Work request: Down to the last line, set down the material below exactly; skip the pictures.

Dataset excerpt:
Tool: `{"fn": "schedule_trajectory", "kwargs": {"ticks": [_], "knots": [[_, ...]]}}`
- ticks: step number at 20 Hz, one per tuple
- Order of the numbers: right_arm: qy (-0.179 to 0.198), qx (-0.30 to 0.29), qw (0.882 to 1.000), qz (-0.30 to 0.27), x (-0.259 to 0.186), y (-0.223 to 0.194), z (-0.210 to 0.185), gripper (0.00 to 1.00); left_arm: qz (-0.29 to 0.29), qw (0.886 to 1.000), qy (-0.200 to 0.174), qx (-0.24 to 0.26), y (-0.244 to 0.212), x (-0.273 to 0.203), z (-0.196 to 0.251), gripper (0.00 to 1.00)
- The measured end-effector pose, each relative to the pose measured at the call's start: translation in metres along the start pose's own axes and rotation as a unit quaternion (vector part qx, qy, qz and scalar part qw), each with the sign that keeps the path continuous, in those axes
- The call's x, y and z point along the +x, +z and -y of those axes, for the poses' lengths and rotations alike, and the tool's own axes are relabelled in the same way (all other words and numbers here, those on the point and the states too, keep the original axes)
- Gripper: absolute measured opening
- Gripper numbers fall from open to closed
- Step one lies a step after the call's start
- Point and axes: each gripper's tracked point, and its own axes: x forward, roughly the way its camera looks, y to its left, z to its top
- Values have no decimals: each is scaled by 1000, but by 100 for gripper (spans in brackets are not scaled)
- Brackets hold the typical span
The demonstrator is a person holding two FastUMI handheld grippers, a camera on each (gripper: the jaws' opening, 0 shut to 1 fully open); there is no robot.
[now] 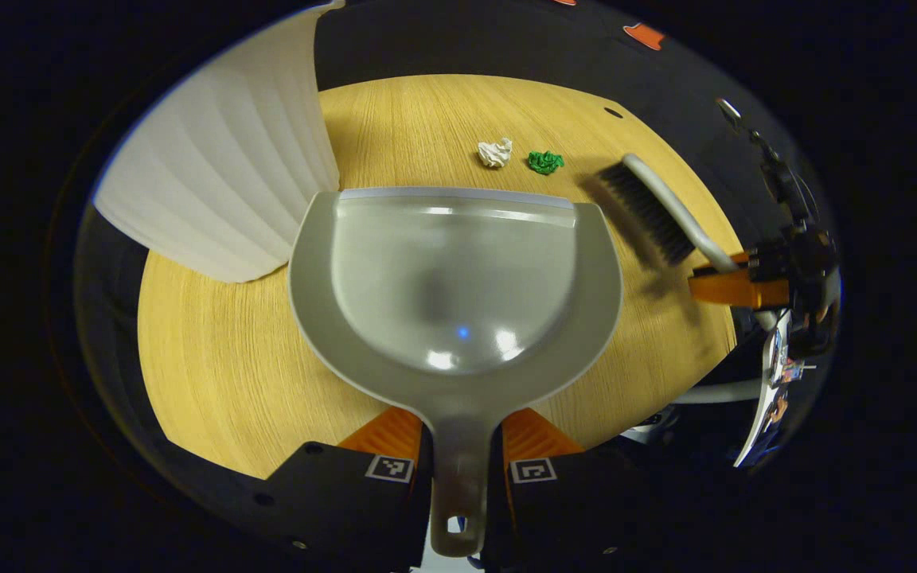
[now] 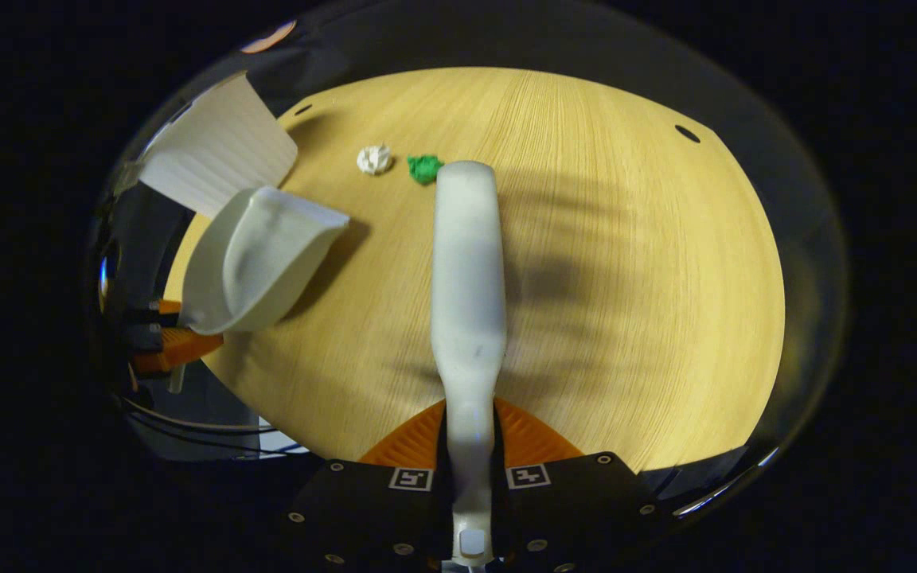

Answer for the task:
Tool: `{"fn": "schedule_trajectory", "kwargs": {"ticks": [_], "knots": [[_, ...]]}}`
- ticks: step number at 20 Hz, one per tuple
- Order of the numbers: right_arm: qy (-0.179 to 0.198), qx (-0.30 to 0.29), qw (0.882 to 1.000), qz (-0.30 to 0.27), x (-0.259 to 0.186), y (-0.223 to 0.194), z (-0.210 to 0.185), gripper (0.00 to 1.00); left_arm: qz (-0.29 to 0.29), qw (0.886 to 1.000), qy (-0.200 to 0.174), qx (-0.24 to 0.26), y (-0.244 to 0.212), x (-0.273 to 0.203), z (-0.196 to 0.251), gripper (0.00 to 1.00)
- The measured end-effector pose, each relative to the pose measured at the call's start: translation in metres along the start pose's own axes and rotation as a unit quaternion (vector part qx, qy, qz and scalar part qw), each with the sign that keeps the path continuous, in those axes
- The call's x, y and z point along the +x, +z and -y of those axes, for the poses' lengths and rotations alike, and the tool's own axes are relabelled in the same way (all other words and numbers here, those on the point and the states too, keep the original axes)
- Gripper: absolute measured opening
- Gripper numbers fall from open to closed
- Step one lies a step after the call's start
- Point and axes: each gripper's tracked point, and its own axes: x forward, roughly the way its camera looks, y to its left, z to its top
- Values have no decimals: each is scaled by 1000, but by 100 for gripper (spans in brackets are not scaled)
- Brackets hold the typical span
The demonstrator is a person holding two FastUMI handheld grippers, a camera on each (gripper: the jaws' opening, 0 shut to 1 fully open); there is no robot.
[now] 
[now] 

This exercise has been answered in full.